# What you will do
Among the entries below, only the lines from the one with "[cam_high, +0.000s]" through the one with "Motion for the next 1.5" are wanted, reproduced exactly. Pictures are not wanted.

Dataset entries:
- Opening Delimiter -
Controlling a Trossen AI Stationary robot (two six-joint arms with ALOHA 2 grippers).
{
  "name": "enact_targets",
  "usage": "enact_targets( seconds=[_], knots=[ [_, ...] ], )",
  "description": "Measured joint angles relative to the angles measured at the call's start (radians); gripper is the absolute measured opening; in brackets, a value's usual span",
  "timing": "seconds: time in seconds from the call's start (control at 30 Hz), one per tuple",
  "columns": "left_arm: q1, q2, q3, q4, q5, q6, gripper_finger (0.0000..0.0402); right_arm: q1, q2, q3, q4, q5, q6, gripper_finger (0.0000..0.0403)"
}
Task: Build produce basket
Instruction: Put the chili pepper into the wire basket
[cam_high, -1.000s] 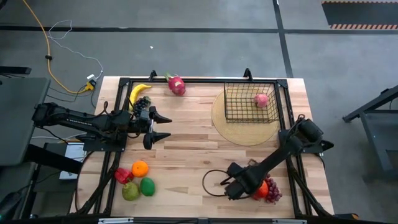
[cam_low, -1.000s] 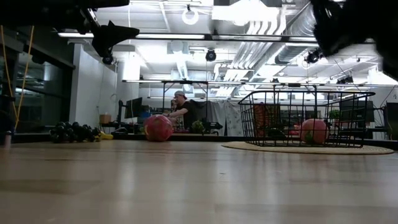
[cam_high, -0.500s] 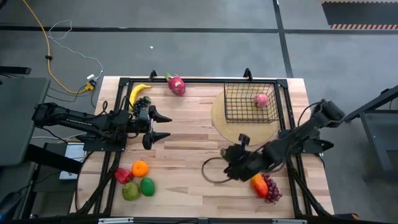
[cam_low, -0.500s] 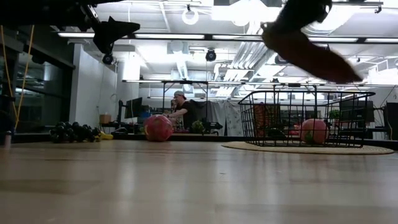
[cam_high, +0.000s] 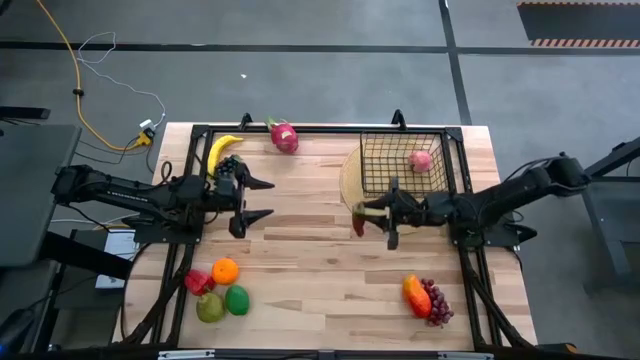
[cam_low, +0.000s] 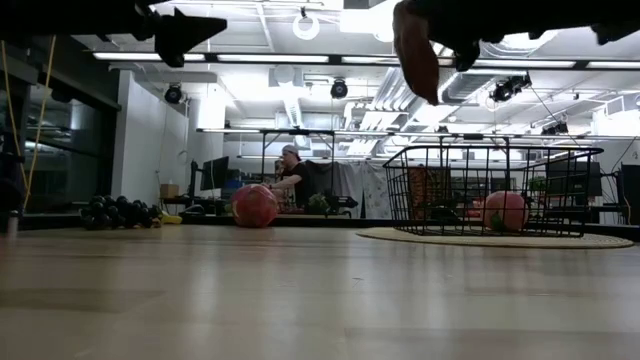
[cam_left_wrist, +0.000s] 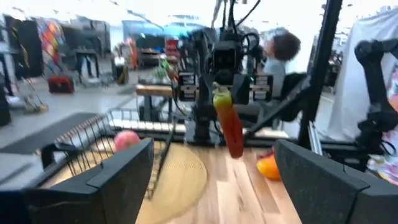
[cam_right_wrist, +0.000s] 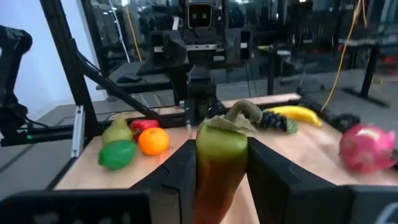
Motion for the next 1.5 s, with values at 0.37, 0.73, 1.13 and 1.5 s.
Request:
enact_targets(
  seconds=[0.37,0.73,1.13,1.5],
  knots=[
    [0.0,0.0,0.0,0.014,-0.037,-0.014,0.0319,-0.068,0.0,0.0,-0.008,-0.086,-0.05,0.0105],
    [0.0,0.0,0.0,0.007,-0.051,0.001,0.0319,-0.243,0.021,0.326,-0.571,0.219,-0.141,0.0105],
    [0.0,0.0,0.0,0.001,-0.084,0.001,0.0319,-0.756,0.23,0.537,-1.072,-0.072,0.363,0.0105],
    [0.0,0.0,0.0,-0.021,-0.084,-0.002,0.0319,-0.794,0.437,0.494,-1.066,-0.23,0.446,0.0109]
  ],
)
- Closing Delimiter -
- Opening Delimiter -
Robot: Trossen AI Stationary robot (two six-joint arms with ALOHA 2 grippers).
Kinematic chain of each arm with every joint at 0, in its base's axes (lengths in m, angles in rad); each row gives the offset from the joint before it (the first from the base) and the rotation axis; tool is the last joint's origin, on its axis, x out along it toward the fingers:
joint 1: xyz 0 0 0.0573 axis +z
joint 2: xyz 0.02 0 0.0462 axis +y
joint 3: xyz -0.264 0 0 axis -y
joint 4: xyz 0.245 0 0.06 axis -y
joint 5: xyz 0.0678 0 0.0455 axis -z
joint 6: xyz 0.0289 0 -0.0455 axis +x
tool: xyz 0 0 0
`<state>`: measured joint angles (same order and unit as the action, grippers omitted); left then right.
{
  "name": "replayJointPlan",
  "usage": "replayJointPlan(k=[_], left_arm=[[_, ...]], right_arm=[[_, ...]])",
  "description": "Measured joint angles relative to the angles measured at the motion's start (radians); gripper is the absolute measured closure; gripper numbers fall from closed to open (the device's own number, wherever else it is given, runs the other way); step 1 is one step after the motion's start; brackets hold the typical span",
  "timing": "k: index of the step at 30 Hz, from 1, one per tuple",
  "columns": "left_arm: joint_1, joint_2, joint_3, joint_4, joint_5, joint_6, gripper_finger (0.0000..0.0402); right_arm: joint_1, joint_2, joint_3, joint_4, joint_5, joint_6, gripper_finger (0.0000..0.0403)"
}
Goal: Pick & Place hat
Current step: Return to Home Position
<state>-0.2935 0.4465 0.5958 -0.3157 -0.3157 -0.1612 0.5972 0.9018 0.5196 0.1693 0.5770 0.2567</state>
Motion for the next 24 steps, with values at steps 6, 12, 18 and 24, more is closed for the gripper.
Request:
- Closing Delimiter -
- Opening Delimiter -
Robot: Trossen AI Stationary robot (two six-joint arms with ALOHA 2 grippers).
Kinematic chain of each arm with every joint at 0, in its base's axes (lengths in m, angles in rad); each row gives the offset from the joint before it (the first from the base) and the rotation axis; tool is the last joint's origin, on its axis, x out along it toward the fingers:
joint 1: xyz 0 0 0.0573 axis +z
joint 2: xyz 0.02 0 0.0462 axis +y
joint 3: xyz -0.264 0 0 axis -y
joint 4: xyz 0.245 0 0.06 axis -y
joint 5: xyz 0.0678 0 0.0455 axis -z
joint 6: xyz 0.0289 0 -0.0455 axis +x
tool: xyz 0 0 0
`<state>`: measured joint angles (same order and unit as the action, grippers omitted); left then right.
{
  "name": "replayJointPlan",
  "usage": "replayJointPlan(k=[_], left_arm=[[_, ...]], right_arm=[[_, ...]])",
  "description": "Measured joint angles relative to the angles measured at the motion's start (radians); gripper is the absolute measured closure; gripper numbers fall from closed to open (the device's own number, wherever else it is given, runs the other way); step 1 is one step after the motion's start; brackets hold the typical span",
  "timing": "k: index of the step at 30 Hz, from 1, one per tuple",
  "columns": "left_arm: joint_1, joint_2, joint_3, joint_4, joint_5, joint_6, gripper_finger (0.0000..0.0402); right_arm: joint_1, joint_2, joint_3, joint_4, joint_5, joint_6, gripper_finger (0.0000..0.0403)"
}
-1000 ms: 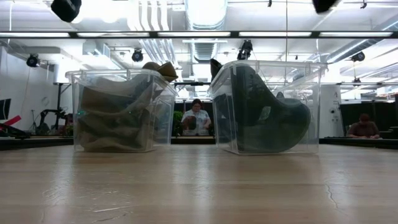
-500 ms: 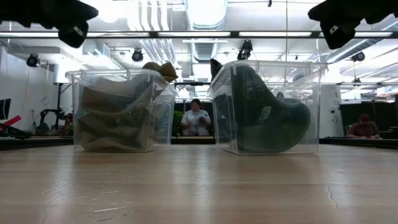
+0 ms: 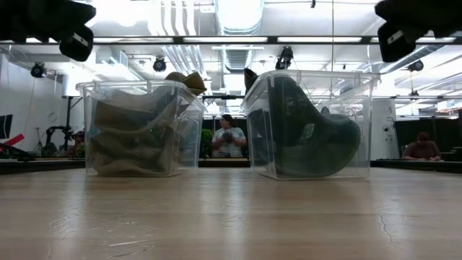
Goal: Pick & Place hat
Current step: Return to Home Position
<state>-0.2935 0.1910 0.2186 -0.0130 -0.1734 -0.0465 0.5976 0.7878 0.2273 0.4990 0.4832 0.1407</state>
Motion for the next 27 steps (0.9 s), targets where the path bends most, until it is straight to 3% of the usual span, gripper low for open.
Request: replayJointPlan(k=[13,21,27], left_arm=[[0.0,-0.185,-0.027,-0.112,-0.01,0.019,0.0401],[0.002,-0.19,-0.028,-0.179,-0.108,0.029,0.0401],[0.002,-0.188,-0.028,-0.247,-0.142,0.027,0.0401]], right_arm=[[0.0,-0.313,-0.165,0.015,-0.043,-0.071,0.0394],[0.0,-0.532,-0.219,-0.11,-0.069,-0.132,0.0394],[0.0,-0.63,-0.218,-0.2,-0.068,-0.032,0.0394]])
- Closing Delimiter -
# Task answer
[cam_high, +0.000s] 
[cam_low, +0.000s] 
[cam_left_wrist, +0.000s] 
[cam_right_wrist, +0.000s] 
Motion for the next 1.5 s, with values at 0.37, 0.73, 1.13 and 1.5 s.

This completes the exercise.